START DATA FOR ANALYSIS

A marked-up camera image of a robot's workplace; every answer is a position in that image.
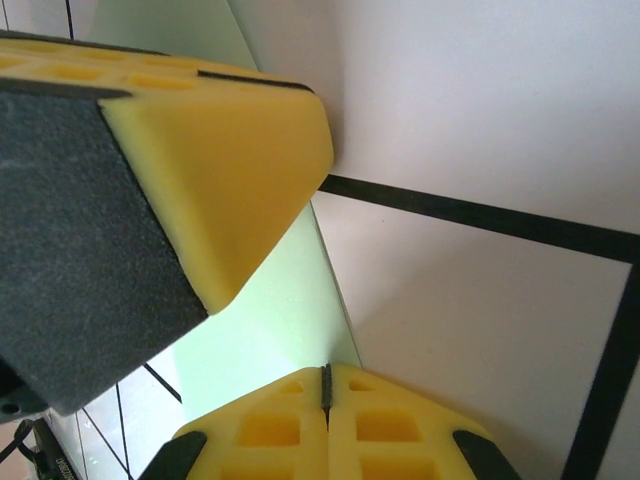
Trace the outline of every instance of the yellow foam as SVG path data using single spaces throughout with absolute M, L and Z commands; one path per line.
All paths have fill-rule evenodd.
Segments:
M 117 89 L 103 114 L 209 313 L 228 305 L 333 162 L 310 91 L 194 58 L 0 39 L 0 75 Z
M 186 425 L 207 443 L 188 480 L 475 480 L 452 434 L 475 422 L 355 367 L 334 365 L 327 431 L 307 368 Z

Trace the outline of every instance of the dark gray sponge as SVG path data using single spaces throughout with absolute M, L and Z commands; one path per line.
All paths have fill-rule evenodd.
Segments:
M 0 79 L 0 358 L 71 413 L 207 316 L 96 100 Z

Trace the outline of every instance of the white floor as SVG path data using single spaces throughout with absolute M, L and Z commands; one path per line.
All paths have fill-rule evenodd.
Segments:
M 56 2 L 25 15 L 44 2 L 5 0 L 23 9 L 10 26 L 65 35 Z M 72 2 L 86 19 L 95 4 Z M 640 233 L 638 5 L 230 4 L 259 66 L 325 101 L 335 174 Z M 559 478 L 628 265 L 327 193 L 313 204 L 364 366 L 484 422 L 523 478 Z M 181 411 L 146 370 L 120 394 L 135 477 Z M 115 390 L 86 412 L 79 466 L 126 478 Z M 636 377 L 599 479 L 640 478 L 639 419 Z

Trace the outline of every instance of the yellow foam block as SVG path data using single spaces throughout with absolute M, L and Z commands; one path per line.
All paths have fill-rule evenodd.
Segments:
M 131 95 L 106 95 L 102 112 L 209 313 L 237 295 L 333 162 L 320 100 L 272 75 L 0 38 L 0 76 Z
M 188 480 L 475 480 L 452 434 L 475 422 L 358 368 L 334 365 L 327 430 L 307 368 L 186 425 L 207 437 Z

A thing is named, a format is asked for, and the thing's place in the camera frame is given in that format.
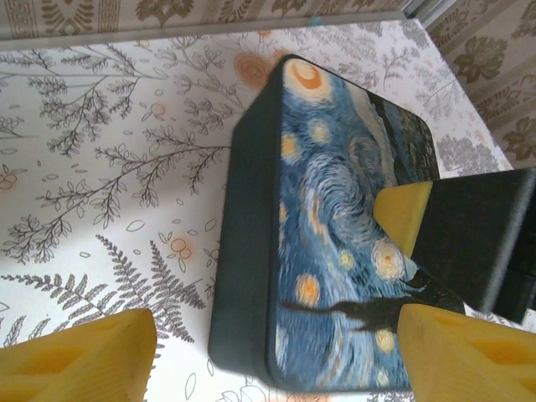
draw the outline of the patterned wallpaper
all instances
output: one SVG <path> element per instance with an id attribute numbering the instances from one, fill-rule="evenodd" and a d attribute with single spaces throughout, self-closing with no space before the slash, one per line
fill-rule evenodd
<path id="1" fill-rule="evenodd" d="M 536 1 L 458 1 L 429 33 L 512 165 L 536 165 Z"/>
<path id="2" fill-rule="evenodd" d="M 4 0 L 0 39 L 400 10 L 407 0 Z"/>

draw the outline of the yellow foam pad
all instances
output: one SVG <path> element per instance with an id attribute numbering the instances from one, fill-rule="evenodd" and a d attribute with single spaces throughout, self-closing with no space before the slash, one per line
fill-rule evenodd
<path id="1" fill-rule="evenodd" d="M 398 339 L 416 402 L 536 402 L 536 334 L 408 304 Z"/>
<path id="2" fill-rule="evenodd" d="M 408 257 L 413 254 L 432 185 L 421 182 L 384 188 L 374 202 L 374 218 Z"/>
<path id="3" fill-rule="evenodd" d="M 156 346 L 135 309 L 0 349 L 0 402 L 141 402 Z"/>

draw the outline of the beige damask wallpaper
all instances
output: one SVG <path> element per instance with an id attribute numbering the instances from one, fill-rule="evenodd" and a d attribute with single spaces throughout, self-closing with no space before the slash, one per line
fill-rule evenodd
<path id="1" fill-rule="evenodd" d="M 536 1 L 458 1 L 429 32 L 513 166 L 536 165 Z"/>
<path id="2" fill-rule="evenodd" d="M 407 0 L 4 0 L 0 39 L 400 10 Z"/>

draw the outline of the white table surface
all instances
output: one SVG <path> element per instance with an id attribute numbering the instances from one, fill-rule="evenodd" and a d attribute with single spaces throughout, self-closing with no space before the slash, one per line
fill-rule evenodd
<path id="1" fill-rule="evenodd" d="M 231 132 L 289 52 L 424 118 L 442 177 L 510 168 L 413 21 L 0 54 L 0 345 L 150 307 L 148 401 L 412 400 L 287 395 L 209 361 Z"/>

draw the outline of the swirling sky painting
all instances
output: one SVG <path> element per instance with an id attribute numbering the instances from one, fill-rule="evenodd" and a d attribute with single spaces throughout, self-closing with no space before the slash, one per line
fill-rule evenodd
<path id="1" fill-rule="evenodd" d="M 408 389 L 401 306 L 463 311 L 372 215 L 382 188 L 438 177 L 420 118 L 303 59 L 285 62 L 276 364 L 292 387 Z"/>

END DATA FOR ANALYSIS

- [AIM OF THE EXERCISE]
Please repeat all of the data exactly as it stands, leaving the pictures out.

- [RESULT OF THIS TASK]
A marked-up camera image of a robot's workplace; every answer is a position in that image.
Trace the outline of every instance of the yellow foam as SVG path data using single spaces throughout with absolute M, L and Z commands; one path per line.
All paths have fill-rule evenodd.
Segments:
M 117 89 L 103 114 L 209 313 L 228 305 L 333 162 L 310 91 L 194 58 L 0 39 L 0 75 Z
M 186 425 L 207 443 L 188 480 L 475 480 L 452 434 L 475 422 L 355 367 L 334 365 L 327 431 L 307 368 Z

Trace the outline of every instance of the dark gray sponge as SVG path data using single spaces throughout with absolute M, L and Z commands; one path per line.
All paths have fill-rule evenodd.
Segments:
M 0 79 L 0 358 L 71 413 L 207 316 L 96 100 Z

Trace the outline of every instance of the white floor as SVG path data using single spaces throughout with absolute M, L and Z commands; one path per line.
All paths have fill-rule evenodd.
Segments:
M 56 2 L 25 15 L 44 2 L 5 0 L 23 9 L 10 26 L 65 35 Z M 72 2 L 86 19 L 95 4 Z M 640 233 L 638 5 L 230 4 L 259 66 L 325 101 L 335 174 Z M 559 478 L 628 265 L 327 193 L 313 204 L 364 366 L 484 422 L 523 478 Z M 181 411 L 146 370 L 120 394 L 135 477 Z M 115 390 L 86 412 L 79 466 L 126 478 Z M 636 377 L 599 479 L 640 478 L 639 419 Z

Trace the outline of every instance of the yellow foam block as SVG path data using single spaces throughout with absolute M, L and Z commands; one path per line.
All paths have fill-rule evenodd.
Segments:
M 131 95 L 106 95 L 102 112 L 209 313 L 237 295 L 333 162 L 320 100 L 272 75 L 0 38 L 0 76 Z
M 188 480 L 475 480 L 452 434 L 475 422 L 358 368 L 334 365 L 327 430 L 307 368 L 186 425 L 207 437 Z

A thing is named, a format is asked for, and the thing's place in the camera frame is given in that format.
draw the outline of the patterned wallpaper
all instances
output: one SVG <path> element per instance with an id attribute numbering the instances from one, fill-rule="evenodd" and a d attribute with single spaces throughout, self-closing with no space before the slash, one per line
fill-rule evenodd
<path id="1" fill-rule="evenodd" d="M 536 1 L 458 1 L 429 33 L 512 165 L 536 165 Z"/>
<path id="2" fill-rule="evenodd" d="M 4 0 L 0 39 L 400 10 L 407 0 Z"/>

draw the outline of the yellow foam pad
all instances
output: one SVG <path> element per instance with an id attribute numbering the instances from one, fill-rule="evenodd" and a d attribute with single spaces throughout, self-closing with no space before the slash, one per line
fill-rule evenodd
<path id="1" fill-rule="evenodd" d="M 398 339 L 416 402 L 536 402 L 536 334 L 408 304 Z"/>
<path id="2" fill-rule="evenodd" d="M 408 257 L 413 254 L 432 185 L 421 182 L 384 188 L 374 202 L 374 218 Z"/>
<path id="3" fill-rule="evenodd" d="M 156 346 L 135 309 L 0 349 L 0 402 L 141 402 Z"/>

draw the outline of the beige damask wallpaper
all instances
output: one SVG <path> element per instance with an id attribute numbering the instances from one, fill-rule="evenodd" and a d attribute with single spaces throughout, self-closing with no space before the slash, one per line
fill-rule evenodd
<path id="1" fill-rule="evenodd" d="M 536 1 L 458 1 L 429 32 L 513 166 L 536 165 Z"/>
<path id="2" fill-rule="evenodd" d="M 407 0 L 4 0 L 0 39 L 400 10 Z"/>

draw the outline of the white table surface
all instances
output: one SVG <path> element per instance with an id attribute numbering the instances from one, fill-rule="evenodd" and a d attribute with single spaces throughout, self-closing with no space before the slash, one per line
fill-rule evenodd
<path id="1" fill-rule="evenodd" d="M 231 132 L 289 52 L 424 118 L 442 177 L 510 168 L 413 21 L 0 54 L 0 345 L 150 307 L 148 401 L 412 400 L 287 395 L 209 361 Z"/>

draw the outline of the swirling sky painting
all instances
output: one SVG <path> element per instance with an id attribute numbering the instances from one, fill-rule="evenodd" and a d attribute with single spaces throughout, self-closing with no space before the slash, one per line
fill-rule evenodd
<path id="1" fill-rule="evenodd" d="M 408 389 L 401 306 L 463 311 L 372 215 L 382 188 L 438 177 L 420 118 L 303 59 L 285 62 L 276 364 L 292 387 Z"/>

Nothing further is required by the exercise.